BACK BAY SITES OF INTEREST
Copley Square is a public square named for John Singleton Copley, donor of the land and a famous portrait painter of the late 18th century and native of Boston. Copley Square is well known for the architectural delights that grace the area.
In March 1872, the Trinity Church parish in Boston wanted to move from the old Trinity Church on Summer Street to Copley Square in Back Bay, a brand new but popular district. Henry Hobson Richardson proposed a church based on Romanesque architecture found in southern France. Richardson's innovative style would become known as "Richardson Romanesque."

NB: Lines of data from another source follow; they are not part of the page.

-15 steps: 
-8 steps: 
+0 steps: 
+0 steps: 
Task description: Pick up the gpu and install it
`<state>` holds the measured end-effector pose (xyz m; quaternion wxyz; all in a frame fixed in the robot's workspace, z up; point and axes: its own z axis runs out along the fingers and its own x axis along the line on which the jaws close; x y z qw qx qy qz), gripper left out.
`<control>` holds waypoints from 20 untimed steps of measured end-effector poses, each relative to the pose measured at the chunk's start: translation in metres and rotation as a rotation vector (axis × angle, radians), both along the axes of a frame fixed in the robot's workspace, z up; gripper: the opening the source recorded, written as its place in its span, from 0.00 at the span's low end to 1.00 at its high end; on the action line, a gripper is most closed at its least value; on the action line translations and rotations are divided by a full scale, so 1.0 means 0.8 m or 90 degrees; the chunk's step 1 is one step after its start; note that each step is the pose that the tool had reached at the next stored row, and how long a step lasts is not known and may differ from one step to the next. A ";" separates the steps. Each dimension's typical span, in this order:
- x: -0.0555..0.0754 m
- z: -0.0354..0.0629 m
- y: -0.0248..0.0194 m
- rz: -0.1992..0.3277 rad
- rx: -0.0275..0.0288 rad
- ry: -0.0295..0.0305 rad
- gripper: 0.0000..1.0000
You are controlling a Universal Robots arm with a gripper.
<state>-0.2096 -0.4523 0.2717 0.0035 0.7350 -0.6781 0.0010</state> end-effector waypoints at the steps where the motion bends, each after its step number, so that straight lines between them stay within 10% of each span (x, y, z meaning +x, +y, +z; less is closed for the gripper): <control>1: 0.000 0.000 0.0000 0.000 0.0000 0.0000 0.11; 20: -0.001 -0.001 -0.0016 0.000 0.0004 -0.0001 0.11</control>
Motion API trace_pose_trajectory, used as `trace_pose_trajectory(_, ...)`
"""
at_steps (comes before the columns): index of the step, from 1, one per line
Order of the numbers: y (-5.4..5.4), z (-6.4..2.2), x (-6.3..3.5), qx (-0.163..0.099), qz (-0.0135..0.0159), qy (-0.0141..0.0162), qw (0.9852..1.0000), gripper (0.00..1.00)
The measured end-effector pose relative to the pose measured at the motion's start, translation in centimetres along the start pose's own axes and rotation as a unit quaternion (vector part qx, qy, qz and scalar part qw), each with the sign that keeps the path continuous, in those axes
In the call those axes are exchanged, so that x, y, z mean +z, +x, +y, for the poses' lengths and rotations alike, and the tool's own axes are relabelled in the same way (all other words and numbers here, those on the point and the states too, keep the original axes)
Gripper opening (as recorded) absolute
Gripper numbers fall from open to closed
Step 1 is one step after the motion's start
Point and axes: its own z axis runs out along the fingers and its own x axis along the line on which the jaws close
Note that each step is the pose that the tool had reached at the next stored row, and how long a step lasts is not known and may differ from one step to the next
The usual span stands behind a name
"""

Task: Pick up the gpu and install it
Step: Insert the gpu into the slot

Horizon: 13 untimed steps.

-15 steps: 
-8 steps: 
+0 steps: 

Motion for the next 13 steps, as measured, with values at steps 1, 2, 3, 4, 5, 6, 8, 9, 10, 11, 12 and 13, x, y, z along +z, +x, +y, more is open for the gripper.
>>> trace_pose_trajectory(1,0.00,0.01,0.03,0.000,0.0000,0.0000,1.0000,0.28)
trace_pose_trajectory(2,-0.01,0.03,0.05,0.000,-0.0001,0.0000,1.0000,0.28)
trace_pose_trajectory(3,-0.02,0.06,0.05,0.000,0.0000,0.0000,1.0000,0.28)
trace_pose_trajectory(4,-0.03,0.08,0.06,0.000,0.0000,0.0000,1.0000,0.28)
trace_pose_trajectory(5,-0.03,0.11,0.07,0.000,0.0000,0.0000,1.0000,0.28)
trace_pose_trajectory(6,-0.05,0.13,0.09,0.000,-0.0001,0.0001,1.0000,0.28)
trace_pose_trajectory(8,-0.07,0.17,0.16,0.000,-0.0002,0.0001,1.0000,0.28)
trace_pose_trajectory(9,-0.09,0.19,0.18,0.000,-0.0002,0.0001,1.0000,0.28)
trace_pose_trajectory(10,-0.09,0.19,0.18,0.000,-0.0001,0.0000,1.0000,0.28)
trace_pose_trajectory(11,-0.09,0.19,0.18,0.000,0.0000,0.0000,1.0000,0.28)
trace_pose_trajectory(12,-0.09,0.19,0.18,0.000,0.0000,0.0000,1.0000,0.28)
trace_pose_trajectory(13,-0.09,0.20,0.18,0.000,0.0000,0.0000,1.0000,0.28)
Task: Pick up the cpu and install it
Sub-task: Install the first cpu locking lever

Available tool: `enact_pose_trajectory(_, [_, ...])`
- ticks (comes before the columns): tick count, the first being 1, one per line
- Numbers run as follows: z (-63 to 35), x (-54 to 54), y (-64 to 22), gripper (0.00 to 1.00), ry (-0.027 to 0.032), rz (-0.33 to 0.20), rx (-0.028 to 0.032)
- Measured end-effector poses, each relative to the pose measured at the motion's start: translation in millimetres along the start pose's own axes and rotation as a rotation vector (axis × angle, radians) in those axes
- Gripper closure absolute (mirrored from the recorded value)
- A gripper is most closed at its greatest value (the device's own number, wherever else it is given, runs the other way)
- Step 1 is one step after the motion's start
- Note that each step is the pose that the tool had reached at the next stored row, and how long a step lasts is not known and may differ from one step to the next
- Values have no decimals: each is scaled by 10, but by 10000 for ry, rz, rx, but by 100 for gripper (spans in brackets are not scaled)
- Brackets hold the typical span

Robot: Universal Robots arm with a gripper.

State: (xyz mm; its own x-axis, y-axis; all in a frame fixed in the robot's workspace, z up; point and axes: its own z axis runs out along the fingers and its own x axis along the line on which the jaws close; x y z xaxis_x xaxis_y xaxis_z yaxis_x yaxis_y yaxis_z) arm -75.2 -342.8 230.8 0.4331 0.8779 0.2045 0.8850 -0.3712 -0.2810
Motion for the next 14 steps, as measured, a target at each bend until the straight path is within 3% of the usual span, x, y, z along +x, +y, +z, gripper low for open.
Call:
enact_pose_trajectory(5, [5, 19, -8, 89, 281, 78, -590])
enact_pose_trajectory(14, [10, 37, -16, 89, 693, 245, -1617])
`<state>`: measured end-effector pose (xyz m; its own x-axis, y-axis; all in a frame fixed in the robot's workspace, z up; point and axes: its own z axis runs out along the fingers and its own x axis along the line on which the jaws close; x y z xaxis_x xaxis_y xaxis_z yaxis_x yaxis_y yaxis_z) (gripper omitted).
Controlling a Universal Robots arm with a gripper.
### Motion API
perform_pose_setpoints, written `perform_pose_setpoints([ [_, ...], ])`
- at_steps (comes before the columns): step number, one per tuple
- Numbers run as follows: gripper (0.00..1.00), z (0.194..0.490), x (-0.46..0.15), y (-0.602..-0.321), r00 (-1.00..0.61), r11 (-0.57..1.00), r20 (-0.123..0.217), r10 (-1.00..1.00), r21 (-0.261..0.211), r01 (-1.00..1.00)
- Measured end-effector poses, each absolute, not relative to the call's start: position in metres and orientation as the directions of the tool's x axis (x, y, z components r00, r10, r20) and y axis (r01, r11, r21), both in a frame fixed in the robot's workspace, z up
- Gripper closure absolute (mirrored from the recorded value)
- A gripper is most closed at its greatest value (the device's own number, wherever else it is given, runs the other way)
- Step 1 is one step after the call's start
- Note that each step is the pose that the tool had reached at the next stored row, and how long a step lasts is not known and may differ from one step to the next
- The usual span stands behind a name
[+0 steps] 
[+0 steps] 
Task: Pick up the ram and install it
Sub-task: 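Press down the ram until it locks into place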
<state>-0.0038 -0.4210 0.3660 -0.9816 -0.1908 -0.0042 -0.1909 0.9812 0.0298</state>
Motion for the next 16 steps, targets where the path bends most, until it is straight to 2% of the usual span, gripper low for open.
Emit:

Old South Church | 645 Boylston Street, Phone: 617-536-1970
Gathered in 1669, Old South Church in Boston is one of the most historically significant churches in the United States. Standing at the northwest corner of Copley Square, Old South Church is an outstanding and colorful example of Northern Italian Gothic architecture, advocated in the 1850s by the English architectural critic John Ruskin. This National Historic Landmark building is an unusually ornate design for a New England Congregational church. It radiates the opulent taste and the sense of optimism and progress of the Industrial Revolution following the Civil War. Known as the "New" Old South Church, this third home of the congregation was completed in 1875 and is distinguished by its tall bell tower, brown, pink and grey stonework, walls of Roxbury puddingstone, decorative carvings, polychromatic roof of red and black slate tiles, and copper cupola or lantern.

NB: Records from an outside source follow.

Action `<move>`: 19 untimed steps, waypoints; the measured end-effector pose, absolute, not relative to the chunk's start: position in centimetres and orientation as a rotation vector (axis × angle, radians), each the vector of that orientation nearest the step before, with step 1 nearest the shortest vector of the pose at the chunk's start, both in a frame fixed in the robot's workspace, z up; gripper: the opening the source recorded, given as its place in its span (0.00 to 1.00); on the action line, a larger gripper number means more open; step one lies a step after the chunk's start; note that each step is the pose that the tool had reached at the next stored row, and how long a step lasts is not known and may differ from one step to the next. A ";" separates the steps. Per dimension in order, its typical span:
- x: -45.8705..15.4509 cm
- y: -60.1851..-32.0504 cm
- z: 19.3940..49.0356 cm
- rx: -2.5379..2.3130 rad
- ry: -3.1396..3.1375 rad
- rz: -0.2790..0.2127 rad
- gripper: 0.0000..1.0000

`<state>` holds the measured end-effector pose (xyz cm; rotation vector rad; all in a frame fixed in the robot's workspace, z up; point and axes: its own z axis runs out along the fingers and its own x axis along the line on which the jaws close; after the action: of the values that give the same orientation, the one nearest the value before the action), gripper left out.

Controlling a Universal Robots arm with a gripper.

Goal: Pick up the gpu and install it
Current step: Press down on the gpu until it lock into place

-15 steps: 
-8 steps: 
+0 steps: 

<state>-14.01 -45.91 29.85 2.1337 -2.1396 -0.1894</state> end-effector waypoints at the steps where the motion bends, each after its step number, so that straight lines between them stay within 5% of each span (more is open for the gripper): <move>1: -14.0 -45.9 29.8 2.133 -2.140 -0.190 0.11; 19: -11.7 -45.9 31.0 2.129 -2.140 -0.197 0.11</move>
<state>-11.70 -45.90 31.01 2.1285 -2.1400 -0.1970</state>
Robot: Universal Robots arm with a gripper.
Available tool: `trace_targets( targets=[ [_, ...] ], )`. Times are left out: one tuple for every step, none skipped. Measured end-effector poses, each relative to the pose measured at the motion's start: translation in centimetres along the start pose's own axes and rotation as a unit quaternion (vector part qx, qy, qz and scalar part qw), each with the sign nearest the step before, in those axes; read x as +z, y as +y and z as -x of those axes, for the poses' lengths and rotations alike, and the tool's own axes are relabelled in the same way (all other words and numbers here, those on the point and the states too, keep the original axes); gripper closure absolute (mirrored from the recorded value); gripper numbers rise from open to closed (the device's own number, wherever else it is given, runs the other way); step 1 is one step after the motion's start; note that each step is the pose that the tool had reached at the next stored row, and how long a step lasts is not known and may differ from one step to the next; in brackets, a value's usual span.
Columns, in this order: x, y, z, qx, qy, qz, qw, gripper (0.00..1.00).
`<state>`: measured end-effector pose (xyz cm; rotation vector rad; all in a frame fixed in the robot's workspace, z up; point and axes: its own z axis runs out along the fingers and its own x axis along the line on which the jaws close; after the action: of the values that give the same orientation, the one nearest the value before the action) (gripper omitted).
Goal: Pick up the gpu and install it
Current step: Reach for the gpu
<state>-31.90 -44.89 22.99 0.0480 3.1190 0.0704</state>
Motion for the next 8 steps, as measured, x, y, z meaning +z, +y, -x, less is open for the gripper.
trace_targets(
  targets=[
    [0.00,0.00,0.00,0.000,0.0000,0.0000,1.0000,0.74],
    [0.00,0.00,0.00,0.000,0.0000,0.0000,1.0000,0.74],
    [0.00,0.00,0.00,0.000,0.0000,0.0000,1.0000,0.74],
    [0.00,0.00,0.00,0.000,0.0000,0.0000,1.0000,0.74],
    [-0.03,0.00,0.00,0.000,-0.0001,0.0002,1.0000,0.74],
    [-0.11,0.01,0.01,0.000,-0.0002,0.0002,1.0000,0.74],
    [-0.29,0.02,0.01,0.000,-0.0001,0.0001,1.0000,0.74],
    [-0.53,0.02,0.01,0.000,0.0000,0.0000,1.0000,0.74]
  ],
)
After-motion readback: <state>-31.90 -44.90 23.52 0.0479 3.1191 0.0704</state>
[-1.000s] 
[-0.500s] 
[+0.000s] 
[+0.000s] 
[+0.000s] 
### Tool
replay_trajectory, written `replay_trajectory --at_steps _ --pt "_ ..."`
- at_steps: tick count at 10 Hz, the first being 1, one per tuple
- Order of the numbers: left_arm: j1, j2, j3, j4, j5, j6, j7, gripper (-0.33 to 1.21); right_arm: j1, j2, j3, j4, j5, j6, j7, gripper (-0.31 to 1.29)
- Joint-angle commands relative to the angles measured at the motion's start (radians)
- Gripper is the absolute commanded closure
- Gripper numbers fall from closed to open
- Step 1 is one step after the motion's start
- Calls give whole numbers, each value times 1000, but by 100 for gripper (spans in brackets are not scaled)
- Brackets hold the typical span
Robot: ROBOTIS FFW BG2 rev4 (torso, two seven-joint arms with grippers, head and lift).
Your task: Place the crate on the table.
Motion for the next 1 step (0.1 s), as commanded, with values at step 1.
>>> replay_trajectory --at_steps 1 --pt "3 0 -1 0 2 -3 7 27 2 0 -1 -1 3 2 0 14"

Berklee College of Music was founded on the revolutionary principle that the best way to prepare students for careers in music is through the study and practice of contemporary music. For more than half a century, the college has evolved to reflect the state of the art of music and the music business. With more than a dozen performance and nonperformance majors, a diverse and talented student body representing more than 70 countries, and a music industry "who's who" of alumni, Berklee is the world's premier learning lab for the music of today—and tomorrow.
The Boston Architectural College is a dynamic institution on the leading edge of design education. Located in the heart of the Back Bay, the BAC is an independent college of spatial design, founded in 1889. With more than 1,100 degree program students, the BAC offers accredited undergraduate and graduate programs onsite and online in architecture, interior design, landscape architecture and design studies.

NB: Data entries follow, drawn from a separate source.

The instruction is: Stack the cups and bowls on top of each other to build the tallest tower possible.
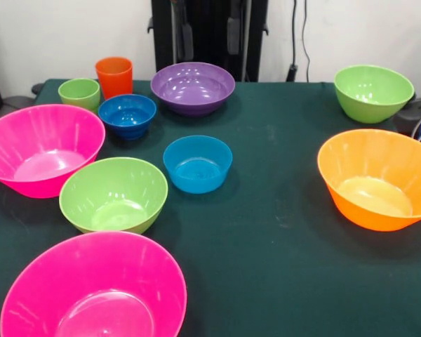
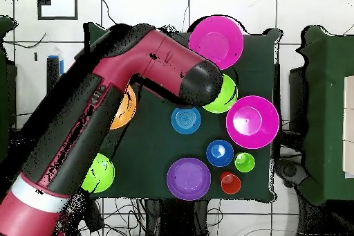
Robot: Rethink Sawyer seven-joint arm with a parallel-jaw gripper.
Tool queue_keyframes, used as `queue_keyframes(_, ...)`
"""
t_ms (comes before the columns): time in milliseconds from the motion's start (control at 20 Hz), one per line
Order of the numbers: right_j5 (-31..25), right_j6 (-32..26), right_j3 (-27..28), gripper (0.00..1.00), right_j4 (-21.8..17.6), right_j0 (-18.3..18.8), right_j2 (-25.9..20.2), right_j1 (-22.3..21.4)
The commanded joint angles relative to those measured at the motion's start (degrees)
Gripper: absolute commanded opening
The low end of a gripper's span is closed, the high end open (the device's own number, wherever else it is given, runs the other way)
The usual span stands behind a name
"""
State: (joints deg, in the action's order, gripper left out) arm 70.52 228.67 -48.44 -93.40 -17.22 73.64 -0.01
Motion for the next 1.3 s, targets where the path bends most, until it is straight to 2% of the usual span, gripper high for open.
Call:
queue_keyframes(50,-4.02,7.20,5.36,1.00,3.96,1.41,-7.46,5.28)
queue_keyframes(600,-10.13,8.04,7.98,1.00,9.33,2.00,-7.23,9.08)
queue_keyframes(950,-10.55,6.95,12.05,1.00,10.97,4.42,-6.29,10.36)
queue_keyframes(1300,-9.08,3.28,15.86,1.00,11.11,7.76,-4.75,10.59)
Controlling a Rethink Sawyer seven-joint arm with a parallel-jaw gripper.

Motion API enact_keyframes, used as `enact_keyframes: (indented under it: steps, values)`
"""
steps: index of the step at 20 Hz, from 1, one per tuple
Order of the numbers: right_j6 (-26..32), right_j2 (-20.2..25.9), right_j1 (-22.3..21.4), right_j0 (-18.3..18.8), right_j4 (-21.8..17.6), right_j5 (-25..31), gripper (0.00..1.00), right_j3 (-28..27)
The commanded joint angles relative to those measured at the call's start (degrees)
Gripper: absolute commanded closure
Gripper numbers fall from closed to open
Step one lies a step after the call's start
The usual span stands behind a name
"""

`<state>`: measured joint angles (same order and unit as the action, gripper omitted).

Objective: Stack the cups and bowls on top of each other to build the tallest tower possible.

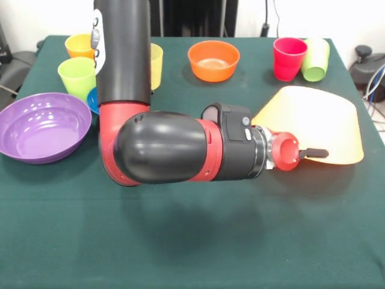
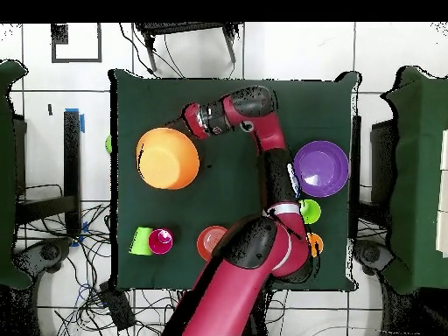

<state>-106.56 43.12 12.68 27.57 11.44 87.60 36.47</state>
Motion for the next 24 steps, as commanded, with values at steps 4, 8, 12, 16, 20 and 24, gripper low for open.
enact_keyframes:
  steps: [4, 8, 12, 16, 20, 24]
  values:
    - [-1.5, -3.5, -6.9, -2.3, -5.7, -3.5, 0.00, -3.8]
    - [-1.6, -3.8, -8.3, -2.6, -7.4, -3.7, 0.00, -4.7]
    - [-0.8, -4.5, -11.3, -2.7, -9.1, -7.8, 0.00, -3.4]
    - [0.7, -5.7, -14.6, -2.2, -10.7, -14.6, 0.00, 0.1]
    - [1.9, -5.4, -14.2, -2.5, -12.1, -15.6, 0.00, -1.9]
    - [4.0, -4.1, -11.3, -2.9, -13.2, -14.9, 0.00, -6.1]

This is the place to start if you descend from an early immigrant to New England. You can check the society’s online library catalog from any terminal to see if someone has already written a genealogy that includes your family, or you can look for your ancestor in one of the several reference books located behind the desk. Staff genealogists here are knowledgeable about early New England ancestry and will be glad to help you with your search.
One great way to explore the Back Bay is to start at the Public Garden and walk up Newbury Street. The shops slowly change from extremely high end to more bohemian. At Massachusetts Avenue, going to the right will bring you to Commonwealth Avenue. Going to the left bring you into the Berklee College of Music, many more shops and eventually Symphony Hall. Near Mass Ave is Boylston Street, a vibrant avenue with bars and restaurants on one side and the Prudential Center, Copley Square and Hynes Convention Center on the other.